La production du J-20 aurait déjà commencé

J-20 2101

La Chine pourrait avoir débuté la production initiale à faible cadence (PIFC) de son nouvel avion furtif Chengdu J-20 (source : Chine nouvelle).

Les photos publiées par l’agence de presse gouvernementale chinoise montrent le Chengdu J-20 recouvert d’une couche d’apprêt jaune. Ces clichés laissent supposer que la production de l’avion de cinquième génération pourrait avoir commencé. Le numéro de série de l’avion a notamment été changé pour le nombre 2101 alors qu’il était antérieurement de type 20XX. Toutefois, aucune information officielle n’a confirmé le lancement de cette production.

Les prototypes antérieurs du J-20 avaient été désignés par les numéros 2001, 2002, 2011 et 2017. Les avions des séries 2001 et 2002 avaient été utilisés pour exposer les technologies tandis que les avions des séries 2011 et 2017 servaient pour les essais en vol. Les deux derniers prototypes montrent que la configuration de l’aéronef n’a pas été modifiée, ce qui indique que la conception fonctionne relativement bien.

D’après l’agence Chine nouvelle, les Chinois croient que le J-20 bénéficiera d’une meilleure furtivité que son équivalent russe Sukhoi T-50 PAK-FA. L’avionique du chasseur chinois serait également meilleure que celle de l’avion russe, mais il n’y a pas d’informations concrètes sur les systèmes de bord du nouvel avion de combat.

Un moteur insuffisant

Le J-20 lors de son premier vol public en janvier 2011.
Le J-20 lors de son premier vol public en janvier 2011.

Le J-20 sera probablement opérationnel avant le T-50 russe mais avec une lacune essentielle : son moteur qui est importé de Russie.
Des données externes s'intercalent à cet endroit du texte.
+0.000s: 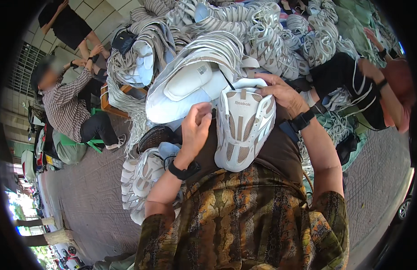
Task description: The person threads a long white shoelace through the eyelets of a white Reebok sneaker held in their lap. They repeatedly pull the lace through the eyelets, adjust the tension, and tie the laces into a knot. The person works on a single shoe while surrounded by piles of similar shoes and laces.
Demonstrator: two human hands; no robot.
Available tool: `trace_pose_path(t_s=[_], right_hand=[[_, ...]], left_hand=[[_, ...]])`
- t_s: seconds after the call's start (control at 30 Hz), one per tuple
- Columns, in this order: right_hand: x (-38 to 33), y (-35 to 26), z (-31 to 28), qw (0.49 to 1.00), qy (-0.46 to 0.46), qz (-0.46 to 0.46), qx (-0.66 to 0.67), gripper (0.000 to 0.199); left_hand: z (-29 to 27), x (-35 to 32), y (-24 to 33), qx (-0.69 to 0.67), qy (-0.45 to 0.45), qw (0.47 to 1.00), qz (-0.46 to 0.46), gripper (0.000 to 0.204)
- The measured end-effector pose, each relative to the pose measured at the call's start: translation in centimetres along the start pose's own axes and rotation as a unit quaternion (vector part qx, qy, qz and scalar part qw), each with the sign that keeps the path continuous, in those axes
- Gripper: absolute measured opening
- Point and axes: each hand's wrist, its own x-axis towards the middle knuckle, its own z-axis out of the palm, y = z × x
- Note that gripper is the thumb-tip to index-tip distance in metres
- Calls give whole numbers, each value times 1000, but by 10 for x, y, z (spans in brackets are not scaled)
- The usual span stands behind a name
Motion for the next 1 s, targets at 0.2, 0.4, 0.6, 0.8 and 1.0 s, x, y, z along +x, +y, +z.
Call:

Les moteurs actuels du J-20 sont suffisants pour des essais en vol mais ils sont incapables d’assurer une vitesse de croisière supersonique, ce qui serait essentiel pour le J-20. Il pourrait s’agir du réacteur à double flux Saturn AL-31 ou des nouveaux moteurs AL-117S.

L’agence de presse chinoise a ainsi noté que le J-20 donnera son plein potentiel lorsqu’il sera équipé d’un moteur avec un rapport poussée sur poids 10/1. Pékin est conscient de ce problème, et les travaux sur élaboration d’un nouveau moteur, qui pourrait être égal aux Pratt & Whitney F119 et F135 (ces moteurs sont installés sur les avions américains Lockheed Martin F-22 Raptor et F-35 Joint Strike Fighter respectivement), sont en cours. Toutefois, à ce stade, ces efforts n’ont pas vraiment abouti.

La Chine a donc récemment conclu un accord pour acheter deux douzaines d’avions de combat russes avancés Sukhoi Su-35S Flanker-E, qui sont équipés de deux turboréacteurs de postcombustion puissants AL-41F1S produits par NPO Saturn. En achetant des avions russes, la Chine espère obtenir la technologie de production des moteurs pour développer ses propres engins. Cependant, la Russie a qualifié les moteurs AL-41F1S d’insatisfaisants pour son propre avion de 5e génération T-50 PAK-FA.

Il y a deux ans, la Chine a annoncé qu’elle développait le moteur WS-15 (qui serait bien adapté au J-20). Aucune date de disponibilité n’a été donnée, ni s’il bénéficierait du même système de rejet d’air chaud que le F-22 américain (qui le rend plus maniable au combat).

Le rôle du J-20 est lui aussi incertain à ce stade. L’avion est probablement conçu pour reconnaître et attaquer les porte-avions américains ce qui s’inscrit dans le cadre de la stratégie chinoise de déni d’accès et d’interdiction de zone.